**What is being asked**: Your answer should be an exact copy of the listing.

**Data records**:
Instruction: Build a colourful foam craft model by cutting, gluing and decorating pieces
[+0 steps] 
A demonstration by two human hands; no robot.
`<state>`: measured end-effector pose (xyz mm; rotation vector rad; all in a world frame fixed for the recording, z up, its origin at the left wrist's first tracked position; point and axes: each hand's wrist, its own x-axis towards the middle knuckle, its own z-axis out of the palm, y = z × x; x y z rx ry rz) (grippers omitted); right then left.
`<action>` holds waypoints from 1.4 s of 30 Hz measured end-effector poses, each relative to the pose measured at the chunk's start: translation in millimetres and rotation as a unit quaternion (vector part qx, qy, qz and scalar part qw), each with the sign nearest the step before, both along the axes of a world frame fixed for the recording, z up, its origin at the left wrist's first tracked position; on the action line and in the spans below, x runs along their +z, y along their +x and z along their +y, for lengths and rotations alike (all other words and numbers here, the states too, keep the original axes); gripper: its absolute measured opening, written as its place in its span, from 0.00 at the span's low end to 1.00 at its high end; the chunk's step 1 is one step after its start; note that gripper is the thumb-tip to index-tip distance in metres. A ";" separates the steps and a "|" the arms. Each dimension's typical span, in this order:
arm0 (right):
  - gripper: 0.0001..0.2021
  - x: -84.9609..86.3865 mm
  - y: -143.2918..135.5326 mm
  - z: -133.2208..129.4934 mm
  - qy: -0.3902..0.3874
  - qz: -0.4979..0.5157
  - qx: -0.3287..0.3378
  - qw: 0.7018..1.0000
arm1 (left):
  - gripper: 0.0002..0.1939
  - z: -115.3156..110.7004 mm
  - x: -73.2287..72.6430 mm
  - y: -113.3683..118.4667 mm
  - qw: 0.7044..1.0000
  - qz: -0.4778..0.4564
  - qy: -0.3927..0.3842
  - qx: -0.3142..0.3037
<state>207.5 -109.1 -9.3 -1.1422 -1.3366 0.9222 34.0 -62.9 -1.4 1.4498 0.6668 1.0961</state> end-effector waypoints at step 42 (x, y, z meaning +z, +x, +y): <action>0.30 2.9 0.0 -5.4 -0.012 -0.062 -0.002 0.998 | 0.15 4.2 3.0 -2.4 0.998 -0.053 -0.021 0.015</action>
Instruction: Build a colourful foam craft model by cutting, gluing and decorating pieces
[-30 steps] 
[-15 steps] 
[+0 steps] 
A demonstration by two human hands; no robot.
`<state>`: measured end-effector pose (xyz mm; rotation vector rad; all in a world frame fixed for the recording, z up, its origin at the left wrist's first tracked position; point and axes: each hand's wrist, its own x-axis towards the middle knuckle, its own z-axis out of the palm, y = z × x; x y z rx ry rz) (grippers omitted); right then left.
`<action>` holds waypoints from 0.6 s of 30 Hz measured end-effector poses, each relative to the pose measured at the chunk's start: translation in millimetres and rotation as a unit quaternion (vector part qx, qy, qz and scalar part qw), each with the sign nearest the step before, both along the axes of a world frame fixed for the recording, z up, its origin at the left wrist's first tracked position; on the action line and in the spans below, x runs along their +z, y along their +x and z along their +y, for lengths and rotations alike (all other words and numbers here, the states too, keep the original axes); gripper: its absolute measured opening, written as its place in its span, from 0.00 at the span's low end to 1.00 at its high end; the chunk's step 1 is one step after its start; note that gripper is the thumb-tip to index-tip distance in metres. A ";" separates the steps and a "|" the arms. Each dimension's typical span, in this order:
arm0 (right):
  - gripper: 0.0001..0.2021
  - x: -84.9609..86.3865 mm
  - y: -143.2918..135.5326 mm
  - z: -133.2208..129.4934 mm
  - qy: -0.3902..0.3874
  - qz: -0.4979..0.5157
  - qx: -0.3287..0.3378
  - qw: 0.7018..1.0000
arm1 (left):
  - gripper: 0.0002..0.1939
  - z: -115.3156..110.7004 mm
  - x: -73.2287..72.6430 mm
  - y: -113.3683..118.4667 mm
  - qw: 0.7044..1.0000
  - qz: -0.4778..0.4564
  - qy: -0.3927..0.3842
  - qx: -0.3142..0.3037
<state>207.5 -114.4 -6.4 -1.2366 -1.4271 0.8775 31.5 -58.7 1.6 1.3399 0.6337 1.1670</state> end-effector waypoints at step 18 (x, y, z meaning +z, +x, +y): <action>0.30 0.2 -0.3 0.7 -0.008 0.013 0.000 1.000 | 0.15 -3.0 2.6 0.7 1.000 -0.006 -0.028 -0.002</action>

**Task response**:
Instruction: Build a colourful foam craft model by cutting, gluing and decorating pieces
[+0 steps] 
A demonstration by two human hands; no robot.
`<state>`: measured end-effector pose (xyz mm; rotation vector rad; all in a world frame fixed for the recording, z up, its origin at the left wrist's first tracked position; point and axes: each hand's wrist, its own x-axis towards the middle knuckle, its own z-axis out of the palm, y = z × x; x y z rx ry rz) (grippers omitted); right then left.
`<action>` holds waypoints from 1.4 s of 30 Hz measured end-effector poses, each relative to the pose measured at the chunk's start: translation in millimetres and rotation as a unit quaternion (vector part qx, qy, qz and scalar part qw), each with the sign nearest the step before, both along the axes of a world frame fixed for the recording, z up, its origin at the left wrist's first tracked position; on the action line and in the spans below, x runs along their +z, y along their +x and z along their +y, for lengths and rotations alike (all other words and numbers here, the states too, keep the original axes); gripper: its absolute measured opening, written as its place in its span, from 0.00 at the span's low end to 1.00 at its high end; the chunk's step 1 is one step after its start; note that gripper is the thumb-tip to index-tip distance in metres. A ";" separates the steps and a "|" the arms. Each dimension's typical span, in this order:
arm0 (right):
  - gripper: 0.0001..0.2021
  - x: -84.9609..86.3865 mm
  - y: -143.2918..135.5326 mm
  - z: -133.2208..129.4934 mm
  - qy: -0.3902..0.3874
  - qz: -0.4979..0.5157
  - qx: -0.3287..0.3378
  - qw: 0.7018..1.0000
arm1 (left):
  - gripper: 0.0002..0.1939
  - z: -115.3156..110.7004 mm
  - x: -73.2287..72.6430 mm
  - y: -113.3683..118.4667 mm
  - qw: 0.7044..1.0000
  - qz: -0.4778..0.4564
  - qy: -0.3927..0.3842
  - qx: -0.3142..0.3037
<state>207.5 -109.1 -9.3 -1.1422 -1.3366 0.9222 34.0 -62.9 -1.4 1.4498 0.6668 1.0961</state> end-effector waypoints at step 42 (x, y, z meaning +z, +x, +y): <action>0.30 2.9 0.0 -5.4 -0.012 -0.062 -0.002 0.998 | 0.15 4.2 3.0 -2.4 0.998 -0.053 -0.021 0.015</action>
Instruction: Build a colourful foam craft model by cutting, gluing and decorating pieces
[-30 steps] 
[-15 steps] 
[+0 steps] 
A demonstration by two human hands; no robot.
`<state>`: measured end-effector pose (xyz mm; rotation vector rad; all in a world frame fixed for the recording, z up, its origin at the left wrist's first tracked position; point and axes: each hand's wrist, its own x-axis towards the middle knuckle, its own z-axis out of the palm, y = z × x; x y z rx ry rz) (grippers omitted); right then left.
`<action>` holds waypoints from 0.6 s of 30 Hz measured end-effector poses, each relative to the pose measured at the chunk's start: translation in millimetres and rotation as a unit quaternion (vector part qx, qy, qz and scalar part qw), each with the sign nearest the step before, both along the axes of a world frame fixed for the recording, z up, its origin at the left wrist's first tracked position; on the action line and in the spans below, x runs along their +z, y along their +x and z along their +y, for lengths and rotations alike (all other words and numbers here, the states too, keep the original axes); gripper: its absolute measured opening, written as its place in its span, from 0.00 at the span's low end to 1.00 at its high end; the chunk's step 1 is one step after its start; note that gripper is the thumb-tip to index-tip distance in metres. A ";" separates the steps and a "|" the arms. Each dimension's typical span, in this order:
arm0 (right):
  - gripper: 0.0001..0.2021
  - x: -84.9609..86.3865 mm
  - y: -143.2918..135.5326 mm
  - z: -133.2208..129.4934 mm
  - qy: -0.3902..0.3874
  - qz: -0.4979..0.5157
  - qx: -0.3287..0.3378
  - qw: 0.7018..1.0000
arm1 (left):
  - gripper: 0.0002..0.1939
  - z: -115.3156..110.7004 mm
  - x: -73.2287..72.6430 mm
  - y: -113.3683..118.4667 mm
  - qw: 0.7044..1.0000
  - qz: -0.4778..0.4564
  - qy: -0.3927..0.3842
  - qx: -0.3142..0.3037
<state>207.5 -114.4 -6.4 -1.2366 -1.4271 0.8775 31.5 -58.7 1.6 1.3399 0.6337 1.1670</state> end-effector waypoints at step 18 (x, y, z meaning +z, +x, +y): <action>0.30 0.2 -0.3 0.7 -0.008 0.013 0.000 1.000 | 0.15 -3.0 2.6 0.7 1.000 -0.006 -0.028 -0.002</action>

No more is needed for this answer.